Sale of the Century – Series 1 Episode 1 Synopsis
Host Tony Barber and co-host Victoria Nicolls introduce the quiz contestants on the first episode of Sale of the Century. Each player starts with $20 in the bank and competes to press the buzzer first for an opportunity to answer general knowledge questions. Each correct answer is worth $5; a wrong answer loses the player $5. The contestant with the most money at the end of three rounds wins a chance to shop for major prizes at marked-down prices.
Along the way there are various temptations to spend money and win extra prizes. ‘Famous Faces’ is an opportunity to win prizes or score a $25 dollar bonus by answering a ’Who Am I?’ question. Grant, a student teacher, bests fellow contestants Rosemary and Bob to become the first Sale of the Century champion.
Sale of the Century – Series 1 Episode 1 Curator's Notes
Although Sale Of The Century premiered on the Nine Network in 1980, its origins date back to 1970 with the rival Seven Network’s Temptation. As with the majority of successful game show formats on Australian television, Sale of the Century originated in the US.
Reg Grundy writes in his self-titled autobiography (2010) that the US Sale of the Century (1969–1974 and 1983–1986) inspired his daytime quiz Temptation (1970) and its prime-time successor, Great Temptation (1971–74). When the Nine Network decided they wanted to revise the show in 1980 with its original title, Grundy went to the US and formally negotiated Sale of the Century format rights for Australia.
Long-time host Tony Barber put the format’s appeal down to the mix of quiz and game show elements, meaning winning required a combination of skill and luck. He wrote in his autobiography, Who am I? (2001, Random House): 'You finish up with a showcase for bright people with lots of ways for the underdog to still triumph’. Barber had even attempted to buy the Australian rights to the format himself and fought for the opportunity to host by hiring a studio and making his own audition tape when not initially considered for the job.
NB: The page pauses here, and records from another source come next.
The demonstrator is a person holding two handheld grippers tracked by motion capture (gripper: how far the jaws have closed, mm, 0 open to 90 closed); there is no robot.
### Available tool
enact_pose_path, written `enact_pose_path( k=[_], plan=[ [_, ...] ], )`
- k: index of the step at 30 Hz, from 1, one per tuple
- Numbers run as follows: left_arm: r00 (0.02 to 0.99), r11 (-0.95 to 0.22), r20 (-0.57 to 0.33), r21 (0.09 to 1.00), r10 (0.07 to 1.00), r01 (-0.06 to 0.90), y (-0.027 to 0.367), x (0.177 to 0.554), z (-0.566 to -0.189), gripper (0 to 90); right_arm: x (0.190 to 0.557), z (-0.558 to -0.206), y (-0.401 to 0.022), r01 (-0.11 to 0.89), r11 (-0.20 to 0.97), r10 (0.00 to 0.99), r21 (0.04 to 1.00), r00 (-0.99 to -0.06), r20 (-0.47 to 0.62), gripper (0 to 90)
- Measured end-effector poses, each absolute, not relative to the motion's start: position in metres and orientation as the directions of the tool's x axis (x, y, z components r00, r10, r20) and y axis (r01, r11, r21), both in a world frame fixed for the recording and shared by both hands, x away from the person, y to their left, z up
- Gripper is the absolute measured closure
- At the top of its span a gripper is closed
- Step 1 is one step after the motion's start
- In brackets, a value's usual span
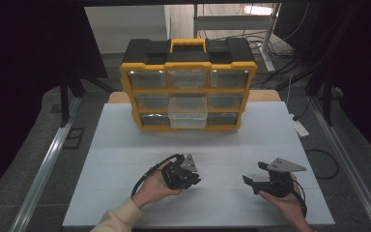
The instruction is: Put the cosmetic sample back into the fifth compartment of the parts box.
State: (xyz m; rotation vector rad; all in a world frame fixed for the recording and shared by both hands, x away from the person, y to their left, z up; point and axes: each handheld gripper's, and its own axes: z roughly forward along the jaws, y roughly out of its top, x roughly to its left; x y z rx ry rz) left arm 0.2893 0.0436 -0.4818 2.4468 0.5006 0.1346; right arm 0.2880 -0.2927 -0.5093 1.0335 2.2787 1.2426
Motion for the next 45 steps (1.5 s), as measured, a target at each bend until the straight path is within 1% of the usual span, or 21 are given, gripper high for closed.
enact_pose_path(
  k=[3, 11, 24, 45],
  plan=[
    [0.920, -0.707, -0.048, 0.624, 0.390, 0.332, 0.050, 0.292, -0.477, 80.7, 0.288, -0.509, -0.293, 0.434, 0.350, 0.737, 0.830, -0.674, 0.041, 16.8],
    [0.903, -0.663, -0.039, 0.666, 0.427, 0.342, 0.061, 0.291, -0.466, 80.7, 0.288, -0.509, -0.293, 0.434, 0.351, 0.738, 0.830, -0.674, 0.041, 16.8],
    [0.887, -0.606, -0.026, 0.721, 0.461, 0.337, 0.075, 0.289, -0.448, 80.7, 0.288, -0.509, -0.293, 0.434, 0.350, 0.738, 0.830, -0.673, 0.041, 16.8],
    [0.868, -0.547, 0.000, 0.776, 0.497, 0.313, 0.090, 0.285, -0.431, 80.7, 0.288, -0.509, -0.293, 0.433, 0.349, 0.738, 0.831, -0.673, 0.041, 16.8]
  ],
)
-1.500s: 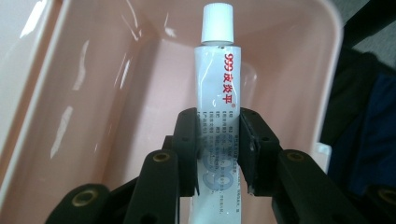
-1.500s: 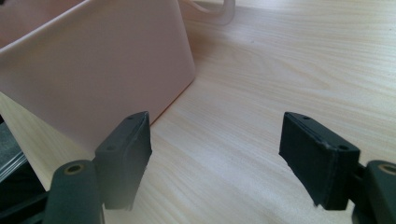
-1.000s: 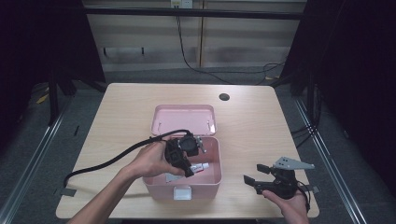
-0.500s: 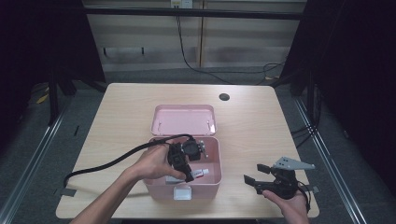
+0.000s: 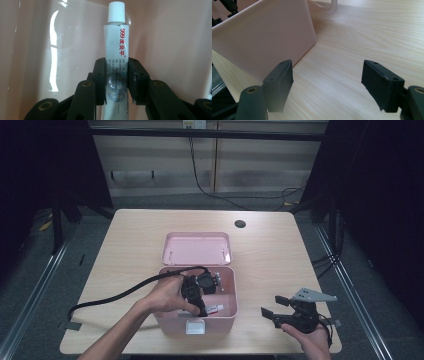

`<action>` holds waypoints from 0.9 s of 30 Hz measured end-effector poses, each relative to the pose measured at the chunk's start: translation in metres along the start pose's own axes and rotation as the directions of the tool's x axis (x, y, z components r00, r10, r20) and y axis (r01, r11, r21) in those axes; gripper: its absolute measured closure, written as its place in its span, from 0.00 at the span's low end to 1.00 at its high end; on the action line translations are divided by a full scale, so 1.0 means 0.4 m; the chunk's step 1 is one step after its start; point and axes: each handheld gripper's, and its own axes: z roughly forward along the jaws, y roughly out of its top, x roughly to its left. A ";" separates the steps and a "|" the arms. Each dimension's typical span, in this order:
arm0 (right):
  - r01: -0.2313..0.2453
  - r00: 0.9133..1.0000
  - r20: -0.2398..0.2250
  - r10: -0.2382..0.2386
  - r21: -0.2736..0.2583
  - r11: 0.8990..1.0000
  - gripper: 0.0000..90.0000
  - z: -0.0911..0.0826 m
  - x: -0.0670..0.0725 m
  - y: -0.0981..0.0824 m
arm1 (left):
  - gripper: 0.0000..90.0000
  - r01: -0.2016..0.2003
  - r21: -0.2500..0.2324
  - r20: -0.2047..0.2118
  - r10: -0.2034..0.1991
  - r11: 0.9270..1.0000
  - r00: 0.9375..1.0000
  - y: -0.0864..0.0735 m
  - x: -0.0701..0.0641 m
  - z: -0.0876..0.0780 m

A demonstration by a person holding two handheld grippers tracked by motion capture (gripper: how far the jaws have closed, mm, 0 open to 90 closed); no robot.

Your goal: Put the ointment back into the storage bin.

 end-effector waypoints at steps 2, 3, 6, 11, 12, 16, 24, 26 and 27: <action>-0.002 1.000 0.000 0.002 0.001 1.000 0.28 0.000 0.000 0.000 | 0.78 0.006 0.002 0.020 -0.006 1.000 1.000 -0.003 0.007 0.007; -0.002 1.000 0.000 0.002 0.001 1.000 0.28 0.000 0.000 0.000 | 0.78 0.006 0.002 0.020 -0.006 1.000 1.000 -0.003 0.007 0.007; -0.001 1.000 0.001 0.001 0.002 1.000 0.28 0.000 0.000 0.000 | 0.78 0.031 0.024 0.009 -0.032 0.999 0.999 -0.012 0.021 0.022; 0.000 1.000 0.001 0.000 0.002 1.000 0.28 0.001 -0.001 0.000 | 0.78 0.023 0.020 0.031 -0.023 1.000 0.999 -0.004 0.017 0.028; -0.002 1.000 0.001 0.002 0.003 1.000 0.28 0.001 0.000 0.000 | 0.78 0.020 0.026 0.032 -0.021 0.999 0.999 -0.001 0.016 0.030; 0.000 1.000 0.003 0.000 0.004 1.000 0.28 0.001 0.000 0.000 | 0.78 0.014 0.034 0.044 -0.015 0.999 0.999 0.003 0.021 0.043; -0.001 1.000 0.000 0.001 0.004 1.000 0.28 0.000 -0.001 0.000 | 0.78 0.014 0.054 0.074 -0.018 0.998 0.997 0.009 0.026 0.073; 0.000 1.000 0.001 0.000 0.005 1.000 0.28 0.001 -0.001 0.000 | 0.78 0.013 0.063 0.062 -0.017 0.998 0.998 0.011 0.027 0.079; 0.000 1.000 0.001 0.000 0.005 1.000 0.28 0.000 -0.001 0.000 | 0.78 0.009 0.066 0.064 -0.014 0.998 0.998 0.011 0.026 0.083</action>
Tony Barber hosted from 1980 until 1991 with Glenn Ridge taking over until the show’s demise in 2001. Best known for Sale, Barber also hosted Family Feud (1977–79), Jeopardy (1993) and Wheel of Fortune (1996).
Delvene Delaney took part in a test episode for the series, but the series’ first female co-host was Victoria Nicolls, already known for playing Raelene in The Restless Years (1977). Barber credits her with contributing to the success of the show before she left in 1982 to pursue her acting career. Nicolls was succeeded by Delvene Delaney, Alyce Platt, Jo Bailey, Nicky Buckley and finally Karina Brown. The announcer in this episode was Ron Neate. Pete Smith took over after 10 episodes.
A week’s worth of 5 episodes were pre-recorded in one day. Various format changes were made over time such as the introduction of ‘Fast Money’ and ‘Mad Minute’ question rounds, the inclusion of a home viewer on the Fame Game board, increased prize money and the introduction of a Winner’s Board. However the basic format from the earliest days remained unchanged.
This first episode of Sale of the Century aired on 14 July 1980 on the Nine Network. It was an immediate success, achieving record ratings for a number of years. In 2000 in a bid to combat declining ratings, Nine renamed the show Sale of the New Century, reverting back to the shorter title in 2001. In May 2005, Nine re-launched the program yet again with original title Temptation, lasting on air until 2009. Sale of the Century gave away in excess of $65 million in prizes over two decades.